The online version, mind you allows for a lot less in the insert, add, edit component.  You have to download the program and open it on the computer to add all the bells and whistles, but, as a teacher, there are a lot of great ideas that can be done with the online tool that makes students working together work.

With the online tool, you can track changes and edits.  You can see who did what at all times. You, as the teacher can create the actual notebooks for the groups, invite them and then monitor them as the kids work.  It's a great way to get kids to work together to accomplish a great outcome.

Do you teach History and have a student who is special needs?  Allow them to record the notes on their device or, you upload the notes to the notebook and then have a student who takes good notes edit it on the online platform.
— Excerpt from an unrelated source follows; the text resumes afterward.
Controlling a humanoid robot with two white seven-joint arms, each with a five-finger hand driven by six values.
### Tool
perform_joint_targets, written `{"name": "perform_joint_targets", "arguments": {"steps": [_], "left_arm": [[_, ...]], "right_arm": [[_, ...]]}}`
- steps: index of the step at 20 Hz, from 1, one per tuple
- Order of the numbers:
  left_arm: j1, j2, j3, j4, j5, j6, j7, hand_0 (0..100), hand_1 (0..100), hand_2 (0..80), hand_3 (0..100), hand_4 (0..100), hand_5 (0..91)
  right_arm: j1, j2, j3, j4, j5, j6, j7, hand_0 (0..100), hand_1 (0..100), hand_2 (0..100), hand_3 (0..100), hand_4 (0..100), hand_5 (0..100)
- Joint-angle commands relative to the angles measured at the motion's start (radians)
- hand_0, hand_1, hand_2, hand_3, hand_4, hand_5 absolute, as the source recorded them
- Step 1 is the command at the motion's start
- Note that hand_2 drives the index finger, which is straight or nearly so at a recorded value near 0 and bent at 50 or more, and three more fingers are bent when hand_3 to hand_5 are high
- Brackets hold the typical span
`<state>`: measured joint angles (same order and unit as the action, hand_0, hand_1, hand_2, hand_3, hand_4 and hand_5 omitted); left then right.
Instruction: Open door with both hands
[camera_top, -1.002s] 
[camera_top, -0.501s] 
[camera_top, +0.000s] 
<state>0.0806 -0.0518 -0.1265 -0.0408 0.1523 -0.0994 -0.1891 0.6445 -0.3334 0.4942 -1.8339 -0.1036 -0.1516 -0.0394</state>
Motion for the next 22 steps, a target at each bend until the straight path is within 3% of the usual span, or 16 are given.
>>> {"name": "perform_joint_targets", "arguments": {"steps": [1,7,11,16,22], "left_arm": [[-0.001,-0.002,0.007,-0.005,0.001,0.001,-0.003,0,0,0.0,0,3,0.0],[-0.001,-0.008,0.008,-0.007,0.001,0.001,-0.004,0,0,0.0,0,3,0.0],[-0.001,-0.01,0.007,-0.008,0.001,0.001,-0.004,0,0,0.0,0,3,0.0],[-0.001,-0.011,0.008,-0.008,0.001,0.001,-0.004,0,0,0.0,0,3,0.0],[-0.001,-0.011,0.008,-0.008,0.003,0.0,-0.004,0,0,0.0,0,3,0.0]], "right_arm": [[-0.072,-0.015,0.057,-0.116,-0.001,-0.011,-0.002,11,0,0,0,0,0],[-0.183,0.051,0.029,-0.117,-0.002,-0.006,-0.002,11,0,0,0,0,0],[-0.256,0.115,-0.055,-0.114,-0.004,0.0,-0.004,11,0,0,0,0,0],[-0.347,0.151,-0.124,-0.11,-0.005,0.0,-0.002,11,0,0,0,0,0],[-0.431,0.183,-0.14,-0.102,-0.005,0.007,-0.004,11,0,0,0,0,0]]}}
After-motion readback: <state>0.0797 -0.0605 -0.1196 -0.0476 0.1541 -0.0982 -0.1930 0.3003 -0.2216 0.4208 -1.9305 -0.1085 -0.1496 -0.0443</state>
What about Science?  Create an experiment notebook.  Have questions and logs students need to complete about the dissection they are doing or the experiment they are completing.

Foreign Language?  Flip that class...  embed videos or links to them and include the vocabulary.  Make your own text.  Why rely on the book the companies want us to buy for $60 each when you can make each tab a chapter and build your own tools.

Math Teachers:  Create a chapter by chapter notebook and include links to videos, activities and problems.  The students can work together or alone to master the techniques.

The list goes on and on....  Look at one note, it is a challenge to come across as you have to access the Skydrive via Microsoft, but once you are in... you are in.